_What to do_
Return every line of the listing, exactly as it reads.

_Dataset content_
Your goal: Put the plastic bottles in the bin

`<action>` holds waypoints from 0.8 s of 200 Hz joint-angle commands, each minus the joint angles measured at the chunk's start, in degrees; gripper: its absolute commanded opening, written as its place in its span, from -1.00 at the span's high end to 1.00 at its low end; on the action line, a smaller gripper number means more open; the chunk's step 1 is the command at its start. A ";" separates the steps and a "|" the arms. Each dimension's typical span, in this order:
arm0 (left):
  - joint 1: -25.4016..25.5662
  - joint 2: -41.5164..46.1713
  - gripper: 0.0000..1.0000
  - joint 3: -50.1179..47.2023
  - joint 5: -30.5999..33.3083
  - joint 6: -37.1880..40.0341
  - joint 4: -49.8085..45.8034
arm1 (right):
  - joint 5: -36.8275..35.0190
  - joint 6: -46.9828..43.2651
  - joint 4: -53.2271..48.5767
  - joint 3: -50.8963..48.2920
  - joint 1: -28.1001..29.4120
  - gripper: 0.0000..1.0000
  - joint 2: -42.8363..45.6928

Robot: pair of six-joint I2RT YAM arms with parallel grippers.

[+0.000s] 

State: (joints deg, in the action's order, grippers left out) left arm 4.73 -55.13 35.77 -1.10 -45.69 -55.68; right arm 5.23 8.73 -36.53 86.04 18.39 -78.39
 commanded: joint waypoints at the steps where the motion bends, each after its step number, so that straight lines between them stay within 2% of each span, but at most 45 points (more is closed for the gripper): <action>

_Solution to this problem_
Your goal: Put the plastic bottles in the bin

`<action>` holds waypoints from 0.8 s of 200 Hz joint-angle commands, each minus the joint angles measured at the chunk's start, in degrees; gripper: its absolute commanded opening, written as its place in its span, from -1.00 at the span's high end to 1.00 at its low end; on the action line, a smaller gripper number means more open; the chunk's step 1 is the command at its start. A ";" separates the steps and a "|" the arms. Each dimension's typical span, in this order:
arm0 (left):
  - joint 1: -25.4016..25.5662
  - joint 2: -41.5164..46.1713
  - gripper: 0.0000..1.0000
  - joint 3: -50.1179..47.2023
  - joint 5: -30.5999..33.3083
  - joint 6: -37.1880..40.0341
  - joint 4: -49.8085..45.8034
arm1 (right):
  - joint 5: -36.8275..35.0190
  - joint 6: -46.9828..43.2651
  - joint 4: -53.2271..48.5767
  - joint 3: -50.8963..48.2920
  - joint 1: -28.1001..29.4120
  - gripper: 0.0000..1.0000
  - joint 2: -42.8363..45.6928

Robot: pair of six-joint I2RT YAM arms with parallel grippers.

[+0.000s] 

State: (joints deg, in the action's order, grippers left out) left arm 4.73 -55.13 35.77 -1.10 -45.69 -55.68; right arm 5.23 8.73 -36.53 86.04 18.39 -78.39
 commanded: joint waypoints at the steps where the motion bends, each after its step number, so that straight lines between them stay within 2% of each span, but at most 45 points (more is closed for the gripper): <action>

Nothing more belongs to this exercise.